YOKSA ZAMAN BİZİ TERK Mİ ETTİ?


Modern insanın en büyük yanılgısı belki de...

Zamanı ölçtüğünü sanıyor.

Takvim yaprakları, saatler, uygulamalar.

Hepsi bize zamanı "kontrol ettiğimiz" hissini veriyor. Oysa gerçekte yaptığımız şey, zamanı sessizleştirmek. Onu anlamaktan vazgeçip sayılara hapsetmek.

Antik Knidos'ta zaman, nötr bir akış değil, anlam yüklü bir varlıktı. Aylar sadece mevsimleri değil, ruh hâllerini, toplumsal dengeleri, doğanın sesini taşırdı. Bu yüzden gökyüzü sadece izlenmez, yorumlanırdı. Ve bu yorumu yapanlardan biri, belki de en önemlisi, Eudoxos von Knidos idi.

Bugün Eudoxos'u "astronom", "matematikçi", "bilim insanı" olarak anıyoruz. Doğru. Ama eksik. Çünkü Eudoxos aynı zamanda zamanı tanrılarla birlikte düşünen son büyük akıllardan biriydi.

Modern editörler onun bu yönünü sevmedi.

Astrolojiyi, kehaneti, tanrıları metinlerden ayıkladılar.

"Büyük bir bilim insanı bunlarla uğraşmış olamaz" dediler.

Aslında demek istedikleri şuydu.

Biz artık böyle düşünmüyoruz.

Ama tarihin görevi, bugünü rahatlatmak değildir.

Eudoxos'un takviminde aylar  boş değil.

Athena aklı getirir,

Aphrodite bereketi,

Hermes geçişi,

Demeter emeği,

Ares çatışmayı,

Hestia sükûneti taşır.

Bu, batıl bir sıralama değil. Bu, insanla doğa arasında kurulmuş kadim bir anlaşmadır.

Zaman burada ilerlemez; döner, tekrar eder, hatırlatır.

Belki de bu yüzden Knidos, yıkık olduğu hâlde hâlâ bu kadar canlı.

Halikarnas Balıkçısı, Knidos'u anlatırken öyle bir cümle kurdu ki, zamanın bütün kibirli iddialarını yerle bir etti. Onu bir harabeye değil, bir eşiğe dönüştürdü. Dedi ki;

"Çağ çağı siler, zaman zamanı söndürür.

Ama burada çağların silemeyeceği, zamanların söndüremeyeceği bir güzellik var."

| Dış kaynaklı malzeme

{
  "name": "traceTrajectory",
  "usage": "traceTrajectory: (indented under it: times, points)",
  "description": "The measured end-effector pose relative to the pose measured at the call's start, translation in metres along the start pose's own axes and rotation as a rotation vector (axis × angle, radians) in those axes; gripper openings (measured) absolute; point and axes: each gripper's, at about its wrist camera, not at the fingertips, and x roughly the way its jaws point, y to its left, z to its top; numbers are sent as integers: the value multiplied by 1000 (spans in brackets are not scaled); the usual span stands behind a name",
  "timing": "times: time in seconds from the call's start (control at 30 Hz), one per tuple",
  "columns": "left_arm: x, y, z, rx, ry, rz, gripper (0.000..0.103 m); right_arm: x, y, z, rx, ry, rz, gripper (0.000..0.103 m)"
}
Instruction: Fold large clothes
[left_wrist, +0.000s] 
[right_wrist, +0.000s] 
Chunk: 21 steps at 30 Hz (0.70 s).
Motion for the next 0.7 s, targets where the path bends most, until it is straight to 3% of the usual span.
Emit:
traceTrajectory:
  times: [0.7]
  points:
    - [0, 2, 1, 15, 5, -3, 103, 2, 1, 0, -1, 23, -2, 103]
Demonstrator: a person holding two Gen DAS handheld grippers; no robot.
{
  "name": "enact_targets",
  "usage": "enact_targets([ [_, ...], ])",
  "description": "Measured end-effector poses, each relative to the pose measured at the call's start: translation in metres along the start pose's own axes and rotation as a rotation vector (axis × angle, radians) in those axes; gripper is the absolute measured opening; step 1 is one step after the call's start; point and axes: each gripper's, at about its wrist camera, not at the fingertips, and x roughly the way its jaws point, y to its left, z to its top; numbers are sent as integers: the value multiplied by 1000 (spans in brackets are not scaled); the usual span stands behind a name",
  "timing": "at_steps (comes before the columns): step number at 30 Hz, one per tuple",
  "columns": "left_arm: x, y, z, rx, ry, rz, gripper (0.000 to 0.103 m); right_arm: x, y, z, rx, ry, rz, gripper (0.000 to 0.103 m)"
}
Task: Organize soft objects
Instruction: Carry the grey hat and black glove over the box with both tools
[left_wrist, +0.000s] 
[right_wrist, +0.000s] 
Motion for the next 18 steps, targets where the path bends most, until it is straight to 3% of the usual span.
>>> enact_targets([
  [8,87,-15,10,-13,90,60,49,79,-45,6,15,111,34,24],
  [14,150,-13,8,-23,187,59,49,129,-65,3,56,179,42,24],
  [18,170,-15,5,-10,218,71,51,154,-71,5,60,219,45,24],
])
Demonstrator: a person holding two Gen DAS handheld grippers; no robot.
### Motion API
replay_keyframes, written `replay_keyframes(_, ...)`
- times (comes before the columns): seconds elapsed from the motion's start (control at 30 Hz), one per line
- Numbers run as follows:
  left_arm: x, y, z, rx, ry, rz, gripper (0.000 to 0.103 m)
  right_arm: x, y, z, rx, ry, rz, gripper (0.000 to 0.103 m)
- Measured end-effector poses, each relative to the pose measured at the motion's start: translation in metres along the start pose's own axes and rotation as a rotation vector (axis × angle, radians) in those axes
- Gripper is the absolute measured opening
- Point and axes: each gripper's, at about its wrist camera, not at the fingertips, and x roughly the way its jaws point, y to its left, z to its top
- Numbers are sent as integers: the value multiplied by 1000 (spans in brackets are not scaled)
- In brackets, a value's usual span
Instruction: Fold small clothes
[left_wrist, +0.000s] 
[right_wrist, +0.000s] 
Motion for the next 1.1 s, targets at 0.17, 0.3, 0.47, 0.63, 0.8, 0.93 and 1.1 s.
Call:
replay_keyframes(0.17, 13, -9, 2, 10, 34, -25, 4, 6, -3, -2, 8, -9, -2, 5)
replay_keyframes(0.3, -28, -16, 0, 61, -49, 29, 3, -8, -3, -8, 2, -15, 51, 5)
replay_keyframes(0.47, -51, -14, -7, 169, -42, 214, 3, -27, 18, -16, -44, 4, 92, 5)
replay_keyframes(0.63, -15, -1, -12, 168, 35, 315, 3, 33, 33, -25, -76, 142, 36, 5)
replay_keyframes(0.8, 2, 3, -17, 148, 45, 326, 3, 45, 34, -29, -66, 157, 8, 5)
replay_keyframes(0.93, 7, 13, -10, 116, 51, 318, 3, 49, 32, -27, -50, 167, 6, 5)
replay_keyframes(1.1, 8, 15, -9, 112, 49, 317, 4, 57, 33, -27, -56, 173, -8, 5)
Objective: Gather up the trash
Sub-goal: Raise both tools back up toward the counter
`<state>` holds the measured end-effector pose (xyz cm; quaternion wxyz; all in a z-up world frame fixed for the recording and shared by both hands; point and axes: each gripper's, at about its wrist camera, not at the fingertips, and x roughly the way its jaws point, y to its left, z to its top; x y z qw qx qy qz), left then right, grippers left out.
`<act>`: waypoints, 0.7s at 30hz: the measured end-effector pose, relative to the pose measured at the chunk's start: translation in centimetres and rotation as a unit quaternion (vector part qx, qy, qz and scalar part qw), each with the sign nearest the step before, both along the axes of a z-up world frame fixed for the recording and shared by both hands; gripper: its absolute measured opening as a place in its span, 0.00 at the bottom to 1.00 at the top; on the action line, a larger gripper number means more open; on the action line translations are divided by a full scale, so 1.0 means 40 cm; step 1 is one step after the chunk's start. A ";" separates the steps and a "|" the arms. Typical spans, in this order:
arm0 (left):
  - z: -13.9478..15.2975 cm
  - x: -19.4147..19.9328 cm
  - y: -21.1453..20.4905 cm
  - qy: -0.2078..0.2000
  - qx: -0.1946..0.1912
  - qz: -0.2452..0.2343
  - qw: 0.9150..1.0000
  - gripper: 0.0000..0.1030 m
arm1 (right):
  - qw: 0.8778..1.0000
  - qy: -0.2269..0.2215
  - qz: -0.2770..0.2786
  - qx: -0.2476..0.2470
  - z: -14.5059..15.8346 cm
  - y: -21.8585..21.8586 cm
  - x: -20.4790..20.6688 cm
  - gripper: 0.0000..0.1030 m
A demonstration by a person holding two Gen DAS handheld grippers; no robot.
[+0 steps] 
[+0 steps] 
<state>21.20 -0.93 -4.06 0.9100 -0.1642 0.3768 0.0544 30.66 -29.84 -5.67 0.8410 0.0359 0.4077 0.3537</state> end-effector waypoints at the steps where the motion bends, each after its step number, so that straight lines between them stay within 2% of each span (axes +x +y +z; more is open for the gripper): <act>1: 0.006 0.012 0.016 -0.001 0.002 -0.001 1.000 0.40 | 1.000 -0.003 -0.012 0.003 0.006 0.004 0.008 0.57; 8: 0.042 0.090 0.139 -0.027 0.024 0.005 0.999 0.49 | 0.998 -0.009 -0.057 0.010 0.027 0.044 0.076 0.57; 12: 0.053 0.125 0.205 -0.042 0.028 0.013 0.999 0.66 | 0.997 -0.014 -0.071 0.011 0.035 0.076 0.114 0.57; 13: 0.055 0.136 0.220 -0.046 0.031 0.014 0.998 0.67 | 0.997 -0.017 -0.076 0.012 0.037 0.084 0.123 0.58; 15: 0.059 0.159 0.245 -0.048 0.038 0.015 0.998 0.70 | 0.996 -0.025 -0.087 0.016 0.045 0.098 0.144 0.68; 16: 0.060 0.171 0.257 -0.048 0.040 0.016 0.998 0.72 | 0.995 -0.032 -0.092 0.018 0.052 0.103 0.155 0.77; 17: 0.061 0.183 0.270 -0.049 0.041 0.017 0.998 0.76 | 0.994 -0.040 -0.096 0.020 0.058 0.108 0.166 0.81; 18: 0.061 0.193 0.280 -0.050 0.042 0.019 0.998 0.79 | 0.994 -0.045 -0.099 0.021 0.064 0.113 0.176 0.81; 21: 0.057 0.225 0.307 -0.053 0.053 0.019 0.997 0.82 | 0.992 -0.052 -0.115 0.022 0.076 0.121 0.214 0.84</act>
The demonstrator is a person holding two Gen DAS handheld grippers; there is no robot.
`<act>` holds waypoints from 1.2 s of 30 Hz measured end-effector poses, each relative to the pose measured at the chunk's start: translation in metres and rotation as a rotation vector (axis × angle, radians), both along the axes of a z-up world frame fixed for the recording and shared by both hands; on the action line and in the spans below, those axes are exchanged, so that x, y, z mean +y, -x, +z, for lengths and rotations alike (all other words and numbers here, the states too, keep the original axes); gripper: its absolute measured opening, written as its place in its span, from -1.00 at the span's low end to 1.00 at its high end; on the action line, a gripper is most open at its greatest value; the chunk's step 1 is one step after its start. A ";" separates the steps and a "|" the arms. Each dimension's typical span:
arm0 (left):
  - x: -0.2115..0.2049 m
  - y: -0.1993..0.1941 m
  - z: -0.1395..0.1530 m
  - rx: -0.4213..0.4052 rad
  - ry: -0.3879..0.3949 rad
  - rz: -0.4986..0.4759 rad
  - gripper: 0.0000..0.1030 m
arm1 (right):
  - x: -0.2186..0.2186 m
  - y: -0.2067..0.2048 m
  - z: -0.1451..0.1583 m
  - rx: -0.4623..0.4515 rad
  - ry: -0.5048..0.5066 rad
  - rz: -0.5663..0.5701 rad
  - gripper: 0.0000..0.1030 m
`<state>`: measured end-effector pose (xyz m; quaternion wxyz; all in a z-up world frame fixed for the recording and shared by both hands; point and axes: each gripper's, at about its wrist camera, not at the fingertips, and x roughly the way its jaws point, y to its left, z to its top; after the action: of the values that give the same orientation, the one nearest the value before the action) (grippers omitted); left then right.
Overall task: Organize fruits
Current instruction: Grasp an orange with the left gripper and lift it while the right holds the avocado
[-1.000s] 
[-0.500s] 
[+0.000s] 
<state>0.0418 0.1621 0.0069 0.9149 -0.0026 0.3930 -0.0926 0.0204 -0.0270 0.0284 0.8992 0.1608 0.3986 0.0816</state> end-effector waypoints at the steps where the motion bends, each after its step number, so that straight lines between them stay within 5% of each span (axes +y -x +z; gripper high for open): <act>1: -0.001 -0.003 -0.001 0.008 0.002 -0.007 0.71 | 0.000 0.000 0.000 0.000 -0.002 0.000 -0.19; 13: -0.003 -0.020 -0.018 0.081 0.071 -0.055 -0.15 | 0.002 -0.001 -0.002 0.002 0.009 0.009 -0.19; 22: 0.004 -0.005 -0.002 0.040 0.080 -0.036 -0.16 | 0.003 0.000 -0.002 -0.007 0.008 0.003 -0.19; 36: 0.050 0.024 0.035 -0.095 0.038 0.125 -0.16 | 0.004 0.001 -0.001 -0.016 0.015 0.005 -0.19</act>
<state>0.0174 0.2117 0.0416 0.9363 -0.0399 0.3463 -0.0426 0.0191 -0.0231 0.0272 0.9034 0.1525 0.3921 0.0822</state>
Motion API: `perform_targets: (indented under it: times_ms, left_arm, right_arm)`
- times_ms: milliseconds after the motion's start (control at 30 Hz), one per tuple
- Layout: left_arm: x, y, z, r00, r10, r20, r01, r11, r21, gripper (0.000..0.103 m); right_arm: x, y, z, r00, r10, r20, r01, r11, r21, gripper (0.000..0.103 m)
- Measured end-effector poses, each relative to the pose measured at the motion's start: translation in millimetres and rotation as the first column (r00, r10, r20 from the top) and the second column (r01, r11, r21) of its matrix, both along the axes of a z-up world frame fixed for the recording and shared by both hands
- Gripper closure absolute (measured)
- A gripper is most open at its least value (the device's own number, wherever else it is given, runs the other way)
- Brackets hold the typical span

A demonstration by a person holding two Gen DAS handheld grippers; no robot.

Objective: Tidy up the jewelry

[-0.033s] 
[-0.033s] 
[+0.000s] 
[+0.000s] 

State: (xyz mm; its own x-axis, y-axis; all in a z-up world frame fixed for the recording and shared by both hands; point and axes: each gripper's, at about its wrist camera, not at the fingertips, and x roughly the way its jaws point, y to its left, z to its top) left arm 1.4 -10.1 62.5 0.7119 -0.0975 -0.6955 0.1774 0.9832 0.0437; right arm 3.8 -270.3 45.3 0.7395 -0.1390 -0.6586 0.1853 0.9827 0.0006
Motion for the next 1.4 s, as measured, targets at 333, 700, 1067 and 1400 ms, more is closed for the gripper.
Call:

İşte Eudoxos'un gökyüzüne bakarken gördüğü şey tam olarak buydu.

Zamanı ölçülecek bir mekanizma değil, yaşanacak bir anlam olarak kavramak.

Knidos'ta zaman düz bir çizgi değildir.

Bir burgaçtır.

İnsanı içine alır, sınar, sonra geri bırakır.

Balıkçı'nın dediği gibi Knidos bağırmaz, seslenmez.

Ama bu sessizlik bir yokluk değil, derinliktir.

"Knidos yıkıktır, ıssızdır ama yaşayan daha canlı; daha anlamlı ve daha derindir."

Bugün biz zamanı düzleştirdik.

Geçmişi arkamızda bıraktık, geleceği bir hedef tahtasına astık.

Takvimleri cebimize koyduk ama mevsimlerin ruhunu kaybettik.

Oysa Knidos'ta rüzgâr hâlâ iki denizden esiyor.

Biri geçmişten, biri gelecekten.

Hangisinin yüzümüze değdiğini ayırt edemeyiz, çünkü burada zaman hala konuşuyor.

Belki de asıl soru şu.

Biz zamanı mı kaybettik yoksa zaman mı bizi terk etti?